Dice che ha votato secondo coscienza, ma per i suoi ex colleghi è una nuova occasione per attaccarlo: “Dissidente? Assetato di sete e potere”. Si riaprono le ferite del Movimento 5 stelle a Palazzo Madama. L’ex senatore M5S e ora al gruppo misto Luis Alberto Orellana ha votato in favore della nota di variazione del Def e dello spostamento del pareggio di bilancio al 2017 e ha salvato il governo che altrimenti non avrebbe avuto la maggioranza. Un gesto che ha scatenato le critiche e gli attacchi dei suoi vecchi compagni grillini, da Manlio Di Stefano a Luigi Di Maio. “L’art. 67 della Costituzione recita che il parlamentare è libero da vincolo di mandato e deve rispondere alla propria coscienza. Ritengo per il bene del paese”, ha spiegato in una nota Orellana. “Auspico che lo spostamento al 2017 del pareggio di bilancio darà modo di poter fare qualche intervento in più in economia come proseguire con gli 80 euro in busta paga, abbassare l’Irap e poter realizzare una politica economica espansiva e contro il regime imposto da Bruxelles con i vari Katainen di turno. Al di fuori di logiche di appartenenza e schieramento quindi ho votato secondo coscienza. Sono una persona libera e non devo rendere conto a nessuno a differenza di altri”.

Gli attacchi ad Orellana sono arrivati dai deputati M5S su Facebook, tanto che in serata il suo profilo risulta disattivato“Al Senato il governo Renzi non è caduto per un solo voto”, ha scritto Luigi Di Maio. “Quello dell’ex-M5S Orellana. Un governo fondato sul cambio di casacca: da Alfano a Orellana passando per Casini. E i risultati sono sotto gli occhi di tutti”. Più duro l’attacco del collega Manlio Di Stefano“Lo dicevo mesi fa”, ha scritto, “quando tutti parlavano di ‘dissidenti’ M5S e io ribadivo che non lo fossero, erano semplicemente assetati di soldi, potere e poltrone. Allego un piccolo report dei tristemente famosi con spese e guadagni”. “Dissidenti? No sanguisughe”, titola il parlamentare 5 stelle che chiude il post: “Gli Scilipoti, i Razzi, i Barabba sono sempre esistiti e sempre esisteranno. Faranno i conti con la loro anima, qualora vi entrassero in contatto prima o poi”. Di Stefano chiama in causa Luis Alberto Orellana, Lorenzo Battista, Cristina De Pietro, Paola De Pin, Adele Gambaro, Fabiola Anitori, Marino Mastrangeli ed Adriano Zaccagnini. Secondo il deputato, gli ex colleghi percepiscono per intero il loro stipendio (dai 12mila ai 15mila euro) ai quali aggiungono i rimborsi per le missioni o gli incarichi. “Il M5S gli chiede di restituire i soldi e loro vanno via”, spiega. “Ricordatevi che il nostro progetto va ben oltre questi umili servi del potere e lo dimostreremo nel tempo – conclude – le idee cambiano il mondo non gli uomini. O noi o la fine della democrazia”.

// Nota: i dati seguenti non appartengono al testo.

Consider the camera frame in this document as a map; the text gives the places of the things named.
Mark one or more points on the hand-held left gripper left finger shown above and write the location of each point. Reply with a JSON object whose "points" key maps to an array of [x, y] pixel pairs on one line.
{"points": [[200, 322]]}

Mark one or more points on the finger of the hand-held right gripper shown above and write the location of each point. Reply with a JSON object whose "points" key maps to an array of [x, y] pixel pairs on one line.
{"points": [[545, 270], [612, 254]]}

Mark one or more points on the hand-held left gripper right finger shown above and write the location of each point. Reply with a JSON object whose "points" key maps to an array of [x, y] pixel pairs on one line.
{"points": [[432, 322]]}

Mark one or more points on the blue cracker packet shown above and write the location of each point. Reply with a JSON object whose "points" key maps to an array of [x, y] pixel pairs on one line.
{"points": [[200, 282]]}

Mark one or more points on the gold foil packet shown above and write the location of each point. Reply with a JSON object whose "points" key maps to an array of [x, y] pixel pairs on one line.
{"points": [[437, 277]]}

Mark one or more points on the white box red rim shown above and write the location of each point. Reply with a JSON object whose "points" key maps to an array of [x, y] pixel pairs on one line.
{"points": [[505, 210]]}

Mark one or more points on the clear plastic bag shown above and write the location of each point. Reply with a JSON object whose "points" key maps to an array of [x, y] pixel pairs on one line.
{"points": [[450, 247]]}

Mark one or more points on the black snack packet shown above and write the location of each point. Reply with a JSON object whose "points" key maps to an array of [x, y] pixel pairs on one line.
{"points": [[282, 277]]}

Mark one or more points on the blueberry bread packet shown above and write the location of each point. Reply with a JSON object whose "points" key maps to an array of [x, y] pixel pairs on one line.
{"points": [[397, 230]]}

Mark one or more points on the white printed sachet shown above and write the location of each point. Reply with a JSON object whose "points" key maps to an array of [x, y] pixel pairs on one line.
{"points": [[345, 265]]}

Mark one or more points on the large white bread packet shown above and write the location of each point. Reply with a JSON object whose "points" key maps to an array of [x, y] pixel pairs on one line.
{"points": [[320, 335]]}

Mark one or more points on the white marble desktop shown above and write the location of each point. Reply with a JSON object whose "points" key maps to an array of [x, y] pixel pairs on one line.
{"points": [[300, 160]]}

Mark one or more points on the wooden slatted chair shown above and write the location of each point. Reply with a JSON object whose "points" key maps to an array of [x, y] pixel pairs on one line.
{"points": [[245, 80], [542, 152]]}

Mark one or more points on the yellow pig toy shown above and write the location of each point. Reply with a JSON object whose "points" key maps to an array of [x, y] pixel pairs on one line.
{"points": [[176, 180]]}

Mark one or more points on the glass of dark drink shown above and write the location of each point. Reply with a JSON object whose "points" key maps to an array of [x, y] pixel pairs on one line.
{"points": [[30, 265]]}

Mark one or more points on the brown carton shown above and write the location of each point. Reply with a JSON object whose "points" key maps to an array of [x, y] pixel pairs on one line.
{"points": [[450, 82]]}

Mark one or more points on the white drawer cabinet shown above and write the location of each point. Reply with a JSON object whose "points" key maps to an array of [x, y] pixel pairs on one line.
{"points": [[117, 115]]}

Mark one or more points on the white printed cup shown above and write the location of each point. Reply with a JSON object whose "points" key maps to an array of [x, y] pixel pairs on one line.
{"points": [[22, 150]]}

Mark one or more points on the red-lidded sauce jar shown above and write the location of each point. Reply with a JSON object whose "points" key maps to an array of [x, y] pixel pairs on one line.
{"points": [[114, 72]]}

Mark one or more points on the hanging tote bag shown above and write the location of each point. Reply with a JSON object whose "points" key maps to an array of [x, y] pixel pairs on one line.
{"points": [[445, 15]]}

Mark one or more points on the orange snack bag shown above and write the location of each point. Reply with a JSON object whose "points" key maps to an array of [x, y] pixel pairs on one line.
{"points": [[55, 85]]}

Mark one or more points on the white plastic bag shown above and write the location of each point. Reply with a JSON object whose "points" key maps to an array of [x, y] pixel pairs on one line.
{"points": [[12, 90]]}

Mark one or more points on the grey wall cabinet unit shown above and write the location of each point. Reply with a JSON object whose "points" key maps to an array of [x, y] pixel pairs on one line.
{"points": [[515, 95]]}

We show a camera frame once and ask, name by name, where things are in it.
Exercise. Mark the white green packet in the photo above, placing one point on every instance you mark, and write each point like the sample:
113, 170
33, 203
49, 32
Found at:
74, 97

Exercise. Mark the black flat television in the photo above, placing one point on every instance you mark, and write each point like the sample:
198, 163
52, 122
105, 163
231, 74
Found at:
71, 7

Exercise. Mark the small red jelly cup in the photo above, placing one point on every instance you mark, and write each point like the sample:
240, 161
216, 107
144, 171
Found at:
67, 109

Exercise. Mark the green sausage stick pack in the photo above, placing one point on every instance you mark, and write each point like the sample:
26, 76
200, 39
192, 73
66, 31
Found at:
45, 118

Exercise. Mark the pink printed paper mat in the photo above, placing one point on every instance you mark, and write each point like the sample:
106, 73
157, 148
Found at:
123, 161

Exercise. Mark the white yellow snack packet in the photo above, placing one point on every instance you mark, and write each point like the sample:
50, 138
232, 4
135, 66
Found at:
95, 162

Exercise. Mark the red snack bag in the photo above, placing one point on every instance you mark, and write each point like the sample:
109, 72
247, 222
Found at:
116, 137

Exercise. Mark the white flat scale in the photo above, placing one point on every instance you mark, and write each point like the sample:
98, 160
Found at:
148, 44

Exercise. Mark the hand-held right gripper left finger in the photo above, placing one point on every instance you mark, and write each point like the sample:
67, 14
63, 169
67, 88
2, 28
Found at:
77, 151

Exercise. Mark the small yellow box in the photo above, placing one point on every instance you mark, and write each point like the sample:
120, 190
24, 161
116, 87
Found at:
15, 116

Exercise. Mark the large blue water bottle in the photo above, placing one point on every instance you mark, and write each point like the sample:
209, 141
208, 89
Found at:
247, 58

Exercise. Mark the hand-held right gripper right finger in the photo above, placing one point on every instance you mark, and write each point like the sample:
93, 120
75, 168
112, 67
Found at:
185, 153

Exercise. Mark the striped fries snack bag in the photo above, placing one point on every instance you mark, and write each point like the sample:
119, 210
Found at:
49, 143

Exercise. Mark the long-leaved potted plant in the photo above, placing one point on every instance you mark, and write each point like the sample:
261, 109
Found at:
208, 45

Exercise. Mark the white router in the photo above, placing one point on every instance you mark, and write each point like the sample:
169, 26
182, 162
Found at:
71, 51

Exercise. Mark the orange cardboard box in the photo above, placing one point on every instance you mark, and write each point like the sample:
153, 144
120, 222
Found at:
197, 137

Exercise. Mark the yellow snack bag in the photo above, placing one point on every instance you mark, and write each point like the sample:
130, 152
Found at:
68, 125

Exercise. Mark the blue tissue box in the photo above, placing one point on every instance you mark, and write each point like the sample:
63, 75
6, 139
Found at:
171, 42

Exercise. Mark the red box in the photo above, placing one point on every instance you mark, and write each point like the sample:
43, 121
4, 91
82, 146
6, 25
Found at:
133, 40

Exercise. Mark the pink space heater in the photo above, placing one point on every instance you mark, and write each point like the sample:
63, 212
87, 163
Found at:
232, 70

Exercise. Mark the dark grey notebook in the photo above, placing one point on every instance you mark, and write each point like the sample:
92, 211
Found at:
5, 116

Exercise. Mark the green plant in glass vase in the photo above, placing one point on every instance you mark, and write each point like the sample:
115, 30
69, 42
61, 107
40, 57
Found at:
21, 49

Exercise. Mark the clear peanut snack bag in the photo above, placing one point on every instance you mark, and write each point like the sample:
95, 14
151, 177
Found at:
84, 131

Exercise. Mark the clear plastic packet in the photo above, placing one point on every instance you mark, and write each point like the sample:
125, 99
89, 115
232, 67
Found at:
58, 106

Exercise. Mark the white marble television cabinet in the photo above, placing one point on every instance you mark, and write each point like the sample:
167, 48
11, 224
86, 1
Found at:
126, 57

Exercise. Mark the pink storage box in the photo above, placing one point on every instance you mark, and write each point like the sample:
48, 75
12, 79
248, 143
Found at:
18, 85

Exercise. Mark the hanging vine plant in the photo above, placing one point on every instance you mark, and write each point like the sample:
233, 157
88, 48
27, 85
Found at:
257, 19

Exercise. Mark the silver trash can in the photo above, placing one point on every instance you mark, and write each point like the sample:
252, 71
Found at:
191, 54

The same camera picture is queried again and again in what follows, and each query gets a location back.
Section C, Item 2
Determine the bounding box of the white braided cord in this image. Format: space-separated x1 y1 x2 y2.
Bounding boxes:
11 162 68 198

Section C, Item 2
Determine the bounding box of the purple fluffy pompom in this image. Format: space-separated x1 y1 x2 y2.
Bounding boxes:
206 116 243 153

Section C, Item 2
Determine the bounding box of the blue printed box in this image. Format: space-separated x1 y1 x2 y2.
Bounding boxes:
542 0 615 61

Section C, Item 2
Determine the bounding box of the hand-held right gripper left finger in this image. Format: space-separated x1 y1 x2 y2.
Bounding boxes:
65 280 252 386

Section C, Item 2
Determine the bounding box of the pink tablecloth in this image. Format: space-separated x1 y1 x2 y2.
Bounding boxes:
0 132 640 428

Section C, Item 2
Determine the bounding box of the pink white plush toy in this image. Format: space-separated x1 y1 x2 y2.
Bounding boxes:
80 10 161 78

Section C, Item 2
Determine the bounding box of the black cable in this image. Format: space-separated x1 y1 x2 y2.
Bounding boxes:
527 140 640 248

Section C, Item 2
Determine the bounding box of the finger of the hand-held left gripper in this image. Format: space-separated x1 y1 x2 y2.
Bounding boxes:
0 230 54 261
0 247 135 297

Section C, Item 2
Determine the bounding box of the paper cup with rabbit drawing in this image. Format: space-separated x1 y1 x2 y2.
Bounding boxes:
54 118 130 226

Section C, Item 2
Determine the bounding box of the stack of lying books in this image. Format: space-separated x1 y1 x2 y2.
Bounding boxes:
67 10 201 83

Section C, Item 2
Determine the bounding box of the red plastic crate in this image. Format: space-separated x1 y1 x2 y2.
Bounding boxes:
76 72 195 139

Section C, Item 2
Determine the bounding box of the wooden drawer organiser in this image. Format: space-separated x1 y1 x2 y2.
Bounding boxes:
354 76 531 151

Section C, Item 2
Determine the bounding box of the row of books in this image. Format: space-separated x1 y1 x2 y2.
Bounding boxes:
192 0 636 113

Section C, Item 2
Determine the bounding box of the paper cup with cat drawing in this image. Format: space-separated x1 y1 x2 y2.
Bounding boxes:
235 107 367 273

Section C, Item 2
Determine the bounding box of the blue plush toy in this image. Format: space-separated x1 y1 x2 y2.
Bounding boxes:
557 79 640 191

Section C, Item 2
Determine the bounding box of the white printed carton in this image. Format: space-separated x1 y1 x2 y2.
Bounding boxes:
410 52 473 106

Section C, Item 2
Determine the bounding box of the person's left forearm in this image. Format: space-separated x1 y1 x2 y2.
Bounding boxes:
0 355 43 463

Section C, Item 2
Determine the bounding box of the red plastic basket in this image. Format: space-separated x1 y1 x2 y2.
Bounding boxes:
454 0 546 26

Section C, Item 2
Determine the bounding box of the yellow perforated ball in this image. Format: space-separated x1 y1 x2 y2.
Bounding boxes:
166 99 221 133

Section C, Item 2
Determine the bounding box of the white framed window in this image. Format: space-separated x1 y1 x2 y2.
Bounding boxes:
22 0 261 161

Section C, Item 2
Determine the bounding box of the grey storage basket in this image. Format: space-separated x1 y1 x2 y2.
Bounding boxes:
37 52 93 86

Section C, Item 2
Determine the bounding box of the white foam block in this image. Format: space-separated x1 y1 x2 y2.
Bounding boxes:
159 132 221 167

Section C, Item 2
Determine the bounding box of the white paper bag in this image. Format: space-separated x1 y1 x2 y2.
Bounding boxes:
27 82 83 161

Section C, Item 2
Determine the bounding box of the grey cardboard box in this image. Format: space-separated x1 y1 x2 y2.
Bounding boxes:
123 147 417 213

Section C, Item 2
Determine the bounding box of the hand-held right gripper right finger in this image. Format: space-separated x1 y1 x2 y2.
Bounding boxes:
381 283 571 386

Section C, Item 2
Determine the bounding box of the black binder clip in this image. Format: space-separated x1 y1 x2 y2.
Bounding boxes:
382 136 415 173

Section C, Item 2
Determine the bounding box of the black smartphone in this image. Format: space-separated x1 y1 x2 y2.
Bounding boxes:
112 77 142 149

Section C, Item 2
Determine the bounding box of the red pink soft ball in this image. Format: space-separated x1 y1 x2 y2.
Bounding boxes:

Accusa a cui però Orellana ha risposto rivendicando la restituzione di parte dello stipendio nonostante lui non sia più all’interno del Movimento 5 stelle. “Fa sorridere, per esempio, che Di Stefano mi accrediti 500 euro al giorno di missione per la delegazione del consiglio d’Europa. Una cifra che spetta a lui in quanto membro titolare e non a me che da supplente ne ho usufruito una sola volta. Troppo facile per il Movimento nascondere le proprie difficoltà interne dietro l’alibi dei soldi, ma mi permetto di dire che è anche una scelta debole, visto che i nostri stipendi sono trasparenti. Per non parlare delle donazioni che ho continuato a fare anche da membro del gruppo Misto. Non mi interessa la propaganda mediatica su una scelta che attiene alla mia coscienza”.